(Items from a dataset)
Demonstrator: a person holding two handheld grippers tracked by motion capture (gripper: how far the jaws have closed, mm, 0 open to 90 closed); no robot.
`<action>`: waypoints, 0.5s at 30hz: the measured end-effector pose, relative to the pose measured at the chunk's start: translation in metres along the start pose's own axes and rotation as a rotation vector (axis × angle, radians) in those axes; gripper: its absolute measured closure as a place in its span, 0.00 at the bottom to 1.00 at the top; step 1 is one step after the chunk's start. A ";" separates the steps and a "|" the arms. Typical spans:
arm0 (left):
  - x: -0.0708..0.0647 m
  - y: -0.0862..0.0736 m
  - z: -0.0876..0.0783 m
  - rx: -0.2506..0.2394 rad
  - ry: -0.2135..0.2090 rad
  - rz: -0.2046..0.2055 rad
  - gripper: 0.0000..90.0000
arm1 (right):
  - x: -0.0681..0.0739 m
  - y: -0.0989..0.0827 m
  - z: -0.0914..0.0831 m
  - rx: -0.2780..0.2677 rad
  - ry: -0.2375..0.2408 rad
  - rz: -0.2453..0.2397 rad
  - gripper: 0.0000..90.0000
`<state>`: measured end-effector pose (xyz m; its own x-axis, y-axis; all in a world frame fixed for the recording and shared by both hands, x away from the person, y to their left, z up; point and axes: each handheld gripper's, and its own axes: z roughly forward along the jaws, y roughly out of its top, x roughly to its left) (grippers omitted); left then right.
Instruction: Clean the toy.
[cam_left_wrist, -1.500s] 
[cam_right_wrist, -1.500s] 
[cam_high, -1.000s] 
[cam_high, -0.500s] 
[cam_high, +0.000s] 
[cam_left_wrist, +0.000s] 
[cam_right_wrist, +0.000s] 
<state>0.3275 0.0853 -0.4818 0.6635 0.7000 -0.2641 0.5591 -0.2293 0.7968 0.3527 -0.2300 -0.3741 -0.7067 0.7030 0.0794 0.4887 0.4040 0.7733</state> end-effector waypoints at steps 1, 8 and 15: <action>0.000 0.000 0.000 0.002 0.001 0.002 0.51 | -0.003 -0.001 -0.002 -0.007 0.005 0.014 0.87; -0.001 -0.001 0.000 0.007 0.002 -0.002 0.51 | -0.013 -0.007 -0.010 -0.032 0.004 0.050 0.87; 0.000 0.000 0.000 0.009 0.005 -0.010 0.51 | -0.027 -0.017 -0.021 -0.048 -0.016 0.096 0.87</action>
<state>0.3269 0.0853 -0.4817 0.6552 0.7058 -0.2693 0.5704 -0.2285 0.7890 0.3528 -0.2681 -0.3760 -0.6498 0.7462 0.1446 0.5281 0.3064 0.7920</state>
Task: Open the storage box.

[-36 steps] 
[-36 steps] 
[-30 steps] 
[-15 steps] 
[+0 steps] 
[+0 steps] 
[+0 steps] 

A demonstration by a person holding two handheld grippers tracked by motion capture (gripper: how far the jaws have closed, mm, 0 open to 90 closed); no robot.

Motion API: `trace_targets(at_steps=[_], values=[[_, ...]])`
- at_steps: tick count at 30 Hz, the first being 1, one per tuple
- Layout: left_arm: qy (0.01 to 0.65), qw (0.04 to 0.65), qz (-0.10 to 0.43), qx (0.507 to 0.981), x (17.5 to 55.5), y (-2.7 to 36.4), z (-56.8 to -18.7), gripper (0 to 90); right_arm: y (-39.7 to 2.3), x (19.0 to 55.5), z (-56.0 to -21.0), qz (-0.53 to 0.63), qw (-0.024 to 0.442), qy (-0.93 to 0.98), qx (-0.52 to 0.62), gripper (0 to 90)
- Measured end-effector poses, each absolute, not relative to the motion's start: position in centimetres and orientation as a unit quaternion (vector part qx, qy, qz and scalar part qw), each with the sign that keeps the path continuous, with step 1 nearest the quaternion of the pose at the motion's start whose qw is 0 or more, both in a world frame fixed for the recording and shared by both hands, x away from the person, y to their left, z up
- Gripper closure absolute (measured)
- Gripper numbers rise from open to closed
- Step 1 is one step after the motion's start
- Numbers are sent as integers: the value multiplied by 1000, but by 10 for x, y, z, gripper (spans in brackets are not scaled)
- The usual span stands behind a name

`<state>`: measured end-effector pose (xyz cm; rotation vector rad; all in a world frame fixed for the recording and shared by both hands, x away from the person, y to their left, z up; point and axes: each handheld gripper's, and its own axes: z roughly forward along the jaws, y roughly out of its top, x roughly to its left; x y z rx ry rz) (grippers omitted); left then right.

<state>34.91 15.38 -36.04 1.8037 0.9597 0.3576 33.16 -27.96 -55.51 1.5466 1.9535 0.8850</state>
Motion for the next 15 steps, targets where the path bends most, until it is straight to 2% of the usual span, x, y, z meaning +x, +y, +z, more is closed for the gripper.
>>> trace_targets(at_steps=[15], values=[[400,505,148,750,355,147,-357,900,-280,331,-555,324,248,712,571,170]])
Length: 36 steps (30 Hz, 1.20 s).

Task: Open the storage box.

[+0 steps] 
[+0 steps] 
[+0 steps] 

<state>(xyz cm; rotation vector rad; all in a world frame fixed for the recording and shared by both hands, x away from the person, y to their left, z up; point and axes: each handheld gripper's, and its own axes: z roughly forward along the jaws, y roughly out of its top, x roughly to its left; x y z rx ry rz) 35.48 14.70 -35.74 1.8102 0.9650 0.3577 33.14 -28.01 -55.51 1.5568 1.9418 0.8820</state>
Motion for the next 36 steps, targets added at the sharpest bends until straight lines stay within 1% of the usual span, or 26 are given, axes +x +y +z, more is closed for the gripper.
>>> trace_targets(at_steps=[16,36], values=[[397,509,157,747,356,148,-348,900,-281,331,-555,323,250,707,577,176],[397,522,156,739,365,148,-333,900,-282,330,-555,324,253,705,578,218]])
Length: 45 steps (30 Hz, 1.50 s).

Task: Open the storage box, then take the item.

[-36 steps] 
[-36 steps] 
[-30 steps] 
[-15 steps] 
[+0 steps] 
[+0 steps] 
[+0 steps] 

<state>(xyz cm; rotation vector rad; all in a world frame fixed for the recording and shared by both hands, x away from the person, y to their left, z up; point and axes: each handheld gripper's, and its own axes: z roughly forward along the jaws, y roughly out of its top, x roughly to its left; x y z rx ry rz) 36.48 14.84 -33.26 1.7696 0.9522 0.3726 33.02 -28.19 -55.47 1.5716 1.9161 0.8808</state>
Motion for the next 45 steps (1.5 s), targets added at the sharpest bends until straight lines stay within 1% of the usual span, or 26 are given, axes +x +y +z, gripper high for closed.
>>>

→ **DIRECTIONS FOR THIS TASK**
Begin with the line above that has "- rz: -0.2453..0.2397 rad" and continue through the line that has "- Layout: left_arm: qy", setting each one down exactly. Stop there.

→ **RESPONSE**
  - rz: -0.2453..0.2397 rad
  - gripper: 0.0000..90.0000
`<state>`: measured end-effector pose (xyz m; its own x-axis, y-axis; all in a world frame fixed for the recording and shared by both hands, x away from the person, y to their left, z up; point and axes: each handheld gripper's, and its own axes: z roughly forward along the jaws, y roughly out of its top, x roughly to its left) (grippers omitted); left then right.
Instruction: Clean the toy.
[cam_left_wrist, -1.500s] 
[cam_right_wrist, -1.500s] 
[cam_high, -1.000s] 
[cam_high, -0.500s] 
[cam_high, +0.000s] 
[cam_left_wrist, +0.000s] 
[cam_right_wrist, +0.000s] 
<state>0.3275 0.0853 -0.4818 0.6635 0.7000 -0.2641 0.5591 -0.2293 0.7968 0.3527 -0.2300 -0.3741 -0.7067 0.7030 0.0794 0.4887 0.4040 0.7733</state> end-effector waypoints at steps 1, 8 and 15: <action>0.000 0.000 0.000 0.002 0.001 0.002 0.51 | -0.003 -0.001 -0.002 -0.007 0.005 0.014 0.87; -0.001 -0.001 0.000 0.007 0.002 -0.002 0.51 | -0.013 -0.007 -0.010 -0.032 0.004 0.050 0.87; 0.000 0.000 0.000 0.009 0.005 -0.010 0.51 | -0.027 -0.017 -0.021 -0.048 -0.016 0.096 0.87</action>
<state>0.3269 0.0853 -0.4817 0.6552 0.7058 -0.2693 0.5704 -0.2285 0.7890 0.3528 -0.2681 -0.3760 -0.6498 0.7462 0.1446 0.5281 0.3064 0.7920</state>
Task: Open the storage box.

[-36 steps] 
[-36 steps] 
[-30 steps] 
[-15 steps] 
[+0 steps] 
[+0 steps] 
[+0 steps] 

A demonstration by a person holding two handheld grippers tracked by motion capture (gripper: how far the jaws have closed, mm, 0 open to 90 closed); no robot.

Motion API: `trace_targets(at_steps=[_], values=[[_, ...]])`
- at_steps: tick count at 30 Hz, the first being 1, one per tuple
- Layout: left_arm: qy (0.01 to 0.65), qw (0.04 to 0.65), qz (-0.10 to 0.43), qx (0.507 to 0.981), x (17.5 to 55.5), y (-2.7 to 36.4), z (-56.8 to -18.7), gripper (0 to 90); right_arm: y (-39.7 to 2.3), x (19.0 to 55.5), z (-56.0 to -21.0), qz (-0.53 to 0.63), qw (-0.024 to 0.442), qy (-0.93 to 0.98), qx (-0.52 to 0.62), gripper (0 to 90)

The answer is now complete.